**Work request**
Return the full listing unchanged, apart from leaving out its images.

─── Records for this exercise ───

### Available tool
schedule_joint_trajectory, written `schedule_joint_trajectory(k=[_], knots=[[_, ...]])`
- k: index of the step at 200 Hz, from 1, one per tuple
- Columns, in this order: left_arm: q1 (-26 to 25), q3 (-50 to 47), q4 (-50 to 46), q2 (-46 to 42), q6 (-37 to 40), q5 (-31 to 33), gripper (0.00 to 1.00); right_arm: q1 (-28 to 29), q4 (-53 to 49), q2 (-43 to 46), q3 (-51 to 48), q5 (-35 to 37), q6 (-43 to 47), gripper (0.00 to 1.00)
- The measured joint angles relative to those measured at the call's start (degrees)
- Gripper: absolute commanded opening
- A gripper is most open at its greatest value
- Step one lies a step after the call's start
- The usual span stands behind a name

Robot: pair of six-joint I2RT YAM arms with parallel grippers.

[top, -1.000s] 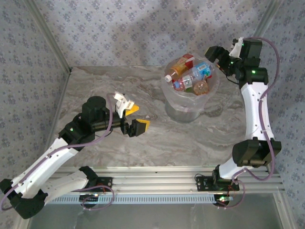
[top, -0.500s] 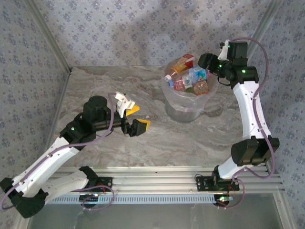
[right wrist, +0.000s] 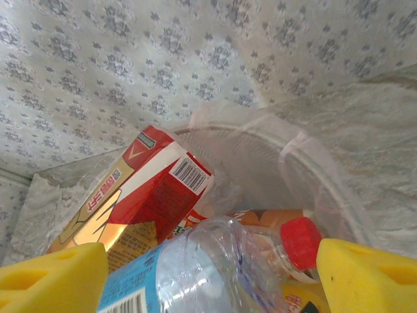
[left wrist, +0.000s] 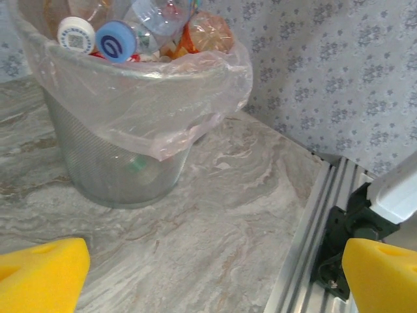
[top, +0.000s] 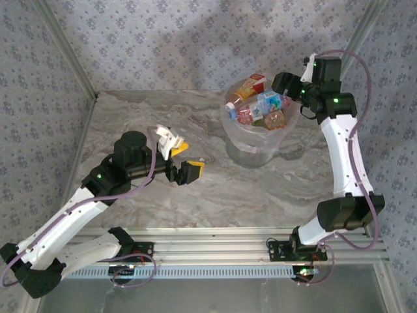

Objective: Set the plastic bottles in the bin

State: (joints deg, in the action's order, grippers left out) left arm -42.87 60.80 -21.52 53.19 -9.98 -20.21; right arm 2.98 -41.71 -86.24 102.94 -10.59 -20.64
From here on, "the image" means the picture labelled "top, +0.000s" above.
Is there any aluminium corner post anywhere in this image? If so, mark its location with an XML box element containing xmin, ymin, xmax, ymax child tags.
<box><xmin>322</xmin><ymin>0</ymin><xmax>389</xmax><ymax>98</ymax></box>
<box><xmin>32</xmin><ymin>0</ymin><xmax>100</xmax><ymax>101</ymax></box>

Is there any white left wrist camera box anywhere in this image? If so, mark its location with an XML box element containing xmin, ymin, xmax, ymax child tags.
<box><xmin>155</xmin><ymin>124</ymin><xmax>184</xmax><ymax>161</ymax></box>

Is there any grey slotted cable tray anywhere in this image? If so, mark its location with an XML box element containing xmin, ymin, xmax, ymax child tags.
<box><xmin>48</xmin><ymin>267</ymin><xmax>315</xmax><ymax>280</ymax></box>

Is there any brown drink bottle white cap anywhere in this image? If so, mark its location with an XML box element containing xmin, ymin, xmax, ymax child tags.
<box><xmin>263</xmin><ymin>110</ymin><xmax>287</xmax><ymax>132</ymax></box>

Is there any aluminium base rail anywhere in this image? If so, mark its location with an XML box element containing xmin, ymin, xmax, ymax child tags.
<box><xmin>35</xmin><ymin>226</ymin><xmax>391</xmax><ymax>265</ymax></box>

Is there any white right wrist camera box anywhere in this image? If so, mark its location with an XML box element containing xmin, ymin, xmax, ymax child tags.
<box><xmin>299</xmin><ymin>53</ymin><xmax>317</xmax><ymax>83</ymax></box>

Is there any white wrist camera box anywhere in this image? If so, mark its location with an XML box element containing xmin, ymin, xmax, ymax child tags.
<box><xmin>155</xmin><ymin>124</ymin><xmax>184</xmax><ymax>161</ymax></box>
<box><xmin>299</xmin><ymin>53</ymin><xmax>317</xmax><ymax>83</ymax></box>

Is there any controller board with led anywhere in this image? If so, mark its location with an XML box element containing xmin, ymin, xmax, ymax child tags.
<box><xmin>108</xmin><ymin>263</ymin><xmax>137</xmax><ymax>285</ymax></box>
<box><xmin>291</xmin><ymin>264</ymin><xmax>319</xmax><ymax>285</ymax></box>

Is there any grey metal lower panel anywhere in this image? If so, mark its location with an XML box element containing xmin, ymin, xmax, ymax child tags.
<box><xmin>37</xmin><ymin>279</ymin><xmax>397</xmax><ymax>313</ymax></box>

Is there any clear plastic bin liner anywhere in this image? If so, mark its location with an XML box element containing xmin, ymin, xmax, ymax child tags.
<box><xmin>220</xmin><ymin>78</ymin><xmax>300</xmax><ymax>155</ymax></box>

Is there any clear bottle blue label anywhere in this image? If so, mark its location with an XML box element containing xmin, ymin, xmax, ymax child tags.
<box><xmin>256</xmin><ymin>90</ymin><xmax>291</xmax><ymax>115</ymax></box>

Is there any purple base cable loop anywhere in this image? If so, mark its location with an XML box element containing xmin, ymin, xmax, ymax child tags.
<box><xmin>96</xmin><ymin>253</ymin><xmax>158</xmax><ymax>288</ymax></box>
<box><xmin>295</xmin><ymin>244</ymin><xmax>334</xmax><ymax>287</ymax></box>

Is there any aluminium side rail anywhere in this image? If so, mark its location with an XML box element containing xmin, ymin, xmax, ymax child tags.
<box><xmin>19</xmin><ymin>93</ymin><xmax>100</xmax><ymax>313</ymax></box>
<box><xmin>321</xmin><ymin>93</ymin><xmax>405</xmax><ymax>313</ymax></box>

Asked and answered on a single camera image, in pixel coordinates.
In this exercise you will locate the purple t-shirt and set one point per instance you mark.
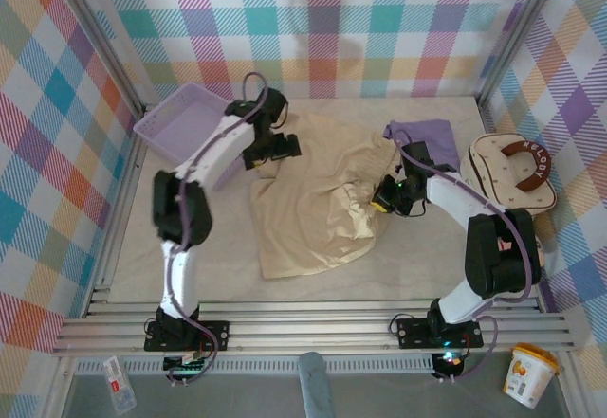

───

**Written answer**
### Available tool
schedule_joint_trajectory, written `schedule_joint_trajectory(k=[_], knots=[[_, ...]])`
- k: index of the step at 200 Hz, from 1, one per tuple
- Columns, in this order: left_arm: q1 (-26 to 25), q3 (-50 to 47), q4 (-50 to 46), q2 (-46 to 42), q6 (-37 to 40), q5 (-31 to 33), gripper (0.00 to 1.00); right_arm: q1 (-28 to 29), q4 (-53 to 49), q2 (-43 to 46), q3 (-51 to 48), q5 (-35 to 37), q6 (-43 to 47), gripper (0.00 to 1.00)
- The measured joint angles relative to those measured at the call's start (degrees)
- Gripper: absolute commanded opening
- A gripper is most open at its greatest value
- Step one lies a step after the call's start
- The usual span stands behind a name

Robot: pair of six-joint I2RT YAM arms with parallel grippers.

[top, -1.000s] 
[top, -0.500s] 
[right wrist, +0.000s] 
[left wrist, +0.000s] 
[top, +0.000s] 

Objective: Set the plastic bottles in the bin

State: (joints deg, in the action's order, grippers left out) left arm -42.87 60.80 -21.52 53.19 -9.98 -20.21; right arm 2.98 -41.71 -86.24 102.94 -10.59 -20.64
From here on, "the image" means the picture labelled "top, +0.000s" above.
Is there any aluminium corner post anywhere in this image? If so, mark its location with an XML box element containing xmin, ymin, xmax, ymax child tags.
<box><xmin>322</xmin><ymin>0</ymin><xmax>389</xmax><ymax>98</ymax></box>
<box><xmin>32</xmin><ymin>0</ymin><xmax>100</xmax><ymax>101</ymax></box>

Is there any white left wrist camera box anywhere in this image? If so, mark its location with an XML box element containing xmin, ymin, xmax, ymax child tags.
<box><xmin>155</xmin><ymin>124</ymin><xmax>184</xmax><ymax>161</ymax></box>

Is there any grey slotted cable tray anywhere in this image? If so, mark its location with an XML box element containing xmin, ymin, xmax, ymax child tags.
<box><xmin>48</xmin><ymin>267</ymin><xmax>315</xmax><ymax>280</ymax></box>

Is there any brown drink bottle white cap anywhere in this image? If so, mark its location with an XML box element containing xmin, ymin, xmax, ymax child tags.
<box><xmin>263</xmin><ymin>110</ymin><xmax>287</xmax><ymax>132</ymax></box>

Is there any aluminium base rail anywhere in this image? If so, mark its location with an XML box element containing xmin, ymin, xmax, ymax child tags.
<box><xmin>35</xmin><ymin>226</ymin><xmax>391</xmax><ymax>265</ymax></box>

Is there any white right wrist camera box anywhere in this image? If so, mark its location with an XML box element containing xmin, ymin, xmax, ymax child tags.
<box><xmin>299</xmin><ymin>53</ymin><xmax>317</xmax><ymax>83</ymax></box>

Is there any white wrist camera box anywhere in this image? If so, mark its location with an XML box element containing xmin, ymin, xmax, ymax child tags.
<box><xmin>155</xmin><ymin>124</ymin><xmax>184</xmax><ymax>161</ymax></box>
<box><xmin>299</xmin><ymin>53</ymin><xmax>317</xmax><ymax>83</ymax></box>

Is there any controller board with led anywhere in this image? If so, mark its location with an XML box element containing xmin, ymin, xmax, ymax child tags.
<box><xmin>108</xmin><ymin>263</ymin><xmax>137</xmax><ymax>285</ymax></box>
<box><xmin>291</xmin><ymin>264</ymin><xmax>319</xmax><ymax>285</ymax></box>

Is there any grey metal lower panel anywhere in this image? If so, mark its location with an XML box element containing xmin, ymin, xmax, ymax child tags.
<box><xmin>37</xmin><ymin>279</ymin><xmax>397</xmax><ymax>313</ymax></box>

Is there any clear plastic bin liner anywhere in this image? If so, mark its location with an XML box element containing xmin, ymin, xmax, ymax child tags.
<box><xmin>220</xmin><ymin>78</ymin><xmax>300</xmax><ymax>155</ymax></box>

Is there any clear bottle blue label anywhere in this image? If so, mark its location with an XML box element containing xmin, ymin, xmax, ymax child tags.
<box><xmin>256</xmin><ymin>90</ymin><xmax>291</xmax><ymax>115</ymax></box>

Is there any purple base cable loop anywhere in this image? If so, mark its location with an XML box element containing xmin, ymin, xmax, ymax child tags.
<box><xmin>96</xmin><ymin>253</ymin><xmax>158</xmax><ymax>288</ymax></box>
<box><xmin>295</xmin><ymin>244</ymin><xmax>334</xmax><ymax>287</ymax></box>

Is there any aluminium side rail anywhere in this image? If so, mark its location with an XML box element containing xmin, ymin, xmax, ymax child tags.
<box><xmin>19</xmin><ymin>93</ymin><xmax>100</xmax><ymax>313</ymax></box>
<box><xmin>321</xmin><ymin>93</ymin><xmax>405</xmax><ymax>313</ymax></box>

Asked and answered on a single camera image, in pixel coordinates.
In this exercise you will locate the purple t-shirt and set one point per instance you mark.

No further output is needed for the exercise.